In myocardial disease, elevated expression and activity of Na+/H+ exchanger isoform 1 (NHE1) is detrimental. To better understand the involvement of NHE1, transgenic mice with elevated heart-specific NHE1 expression were studied. N-line mice expressed wild-type NHE1 and K-line mice expressed activated NHE1. Cardiac morphology, interstitial fibrosis and cardiac function were examined by histological staining and echocardiography. Differences in gene expression between the N- or K-line and non-transgenic littermates were probed using genechips.

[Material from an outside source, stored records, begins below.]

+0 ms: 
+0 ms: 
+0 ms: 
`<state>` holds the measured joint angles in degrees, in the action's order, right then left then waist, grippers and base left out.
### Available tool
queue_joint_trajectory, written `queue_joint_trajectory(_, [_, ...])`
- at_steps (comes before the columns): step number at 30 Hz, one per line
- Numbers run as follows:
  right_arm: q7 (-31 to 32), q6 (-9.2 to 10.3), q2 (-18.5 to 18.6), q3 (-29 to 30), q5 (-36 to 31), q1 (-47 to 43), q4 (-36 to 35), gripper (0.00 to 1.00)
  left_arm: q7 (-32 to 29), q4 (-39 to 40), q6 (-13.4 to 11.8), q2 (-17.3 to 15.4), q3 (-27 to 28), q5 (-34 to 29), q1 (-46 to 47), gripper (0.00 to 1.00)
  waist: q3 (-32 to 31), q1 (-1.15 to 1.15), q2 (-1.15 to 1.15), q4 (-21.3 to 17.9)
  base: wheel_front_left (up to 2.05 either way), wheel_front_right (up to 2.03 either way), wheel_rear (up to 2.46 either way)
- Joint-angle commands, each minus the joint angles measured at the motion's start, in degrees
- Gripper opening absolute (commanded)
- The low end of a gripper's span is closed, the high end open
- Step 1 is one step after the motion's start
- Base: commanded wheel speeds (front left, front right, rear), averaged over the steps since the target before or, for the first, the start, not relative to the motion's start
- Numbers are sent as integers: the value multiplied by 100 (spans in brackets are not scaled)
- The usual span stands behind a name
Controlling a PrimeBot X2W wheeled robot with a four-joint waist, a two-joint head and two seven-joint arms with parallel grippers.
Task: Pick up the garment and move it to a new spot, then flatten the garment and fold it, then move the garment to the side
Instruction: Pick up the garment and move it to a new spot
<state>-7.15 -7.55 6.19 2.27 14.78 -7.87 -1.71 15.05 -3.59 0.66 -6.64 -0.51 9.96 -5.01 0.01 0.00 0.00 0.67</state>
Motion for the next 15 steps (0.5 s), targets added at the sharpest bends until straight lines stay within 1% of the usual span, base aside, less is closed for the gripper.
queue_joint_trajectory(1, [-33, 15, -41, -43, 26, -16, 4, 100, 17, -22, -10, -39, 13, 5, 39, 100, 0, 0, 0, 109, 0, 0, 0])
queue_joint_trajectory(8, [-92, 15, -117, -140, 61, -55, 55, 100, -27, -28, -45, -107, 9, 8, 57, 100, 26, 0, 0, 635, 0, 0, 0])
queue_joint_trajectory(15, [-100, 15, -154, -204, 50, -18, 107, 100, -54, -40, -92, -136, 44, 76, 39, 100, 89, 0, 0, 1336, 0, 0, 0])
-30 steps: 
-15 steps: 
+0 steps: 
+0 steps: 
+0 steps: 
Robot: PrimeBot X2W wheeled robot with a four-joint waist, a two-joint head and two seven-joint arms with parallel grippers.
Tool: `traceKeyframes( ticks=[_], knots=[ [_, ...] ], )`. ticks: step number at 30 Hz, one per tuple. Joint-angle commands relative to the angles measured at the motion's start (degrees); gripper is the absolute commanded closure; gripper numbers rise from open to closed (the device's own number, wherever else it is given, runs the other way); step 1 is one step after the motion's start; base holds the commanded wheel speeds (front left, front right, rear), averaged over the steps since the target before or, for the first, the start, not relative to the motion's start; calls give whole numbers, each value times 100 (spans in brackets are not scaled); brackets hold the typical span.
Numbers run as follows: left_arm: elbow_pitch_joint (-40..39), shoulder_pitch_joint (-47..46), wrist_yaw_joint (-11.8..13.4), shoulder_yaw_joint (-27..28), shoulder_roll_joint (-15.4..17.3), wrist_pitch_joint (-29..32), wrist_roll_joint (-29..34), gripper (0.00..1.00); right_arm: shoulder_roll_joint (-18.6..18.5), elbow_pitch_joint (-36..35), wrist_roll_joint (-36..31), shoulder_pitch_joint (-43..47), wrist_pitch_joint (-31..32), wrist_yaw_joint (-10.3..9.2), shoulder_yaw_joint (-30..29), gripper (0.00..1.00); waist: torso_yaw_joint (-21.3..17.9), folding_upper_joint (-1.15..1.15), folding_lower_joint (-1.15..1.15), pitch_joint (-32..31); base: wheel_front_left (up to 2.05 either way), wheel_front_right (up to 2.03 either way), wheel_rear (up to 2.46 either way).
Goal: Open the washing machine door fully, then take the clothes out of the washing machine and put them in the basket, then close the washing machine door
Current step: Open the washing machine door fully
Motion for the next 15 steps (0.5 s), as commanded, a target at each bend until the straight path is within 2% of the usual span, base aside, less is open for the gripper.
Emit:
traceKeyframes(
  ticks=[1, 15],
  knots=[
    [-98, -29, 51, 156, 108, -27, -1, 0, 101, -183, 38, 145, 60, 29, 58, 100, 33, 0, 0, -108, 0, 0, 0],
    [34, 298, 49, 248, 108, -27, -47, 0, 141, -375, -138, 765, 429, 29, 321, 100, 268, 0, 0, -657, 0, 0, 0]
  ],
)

We found that NHE1 K-line hearts (but not N-line) developed hypertrophy, including elevated heart weight to body weight and increased cross sectional area of the cardiomyocytes, interstitial fibrosis, as well as depressed cardiac function. N-line transgenic hearts had modest changes in gene expression (50 up-regulations and 99 down-regulations, P<0.05), whereas K-line hearts had a very strong transcriptional response (640 up-regulations and 677 down-regulations, P<0.05). In addition, the magnitude of expression alterations was much higher in K-line than in N-line transgenic mice. The most significant changes in gene expression were involved in cardiac hypertrophy, cardiac necrosis/cell death and cardiac infarction. Secreted phosphoprotein 1 signaling pathways were up-regulated while peroxisome proliferative activated receptor gamma signaling was down-regulated in K-line mice. Our study shows that expression of activated NHE1 elicits specific pathways of gene activation in the myocardium that lead to cardiac hypertrophy, cell death and infarction. Overall design: Alterations on gene expression profiles were determined in the hearts of transgenic mice carrying either a wild-type NHE1 gene (N-line) or a constitutively active NHE1 mutant gene (K-line).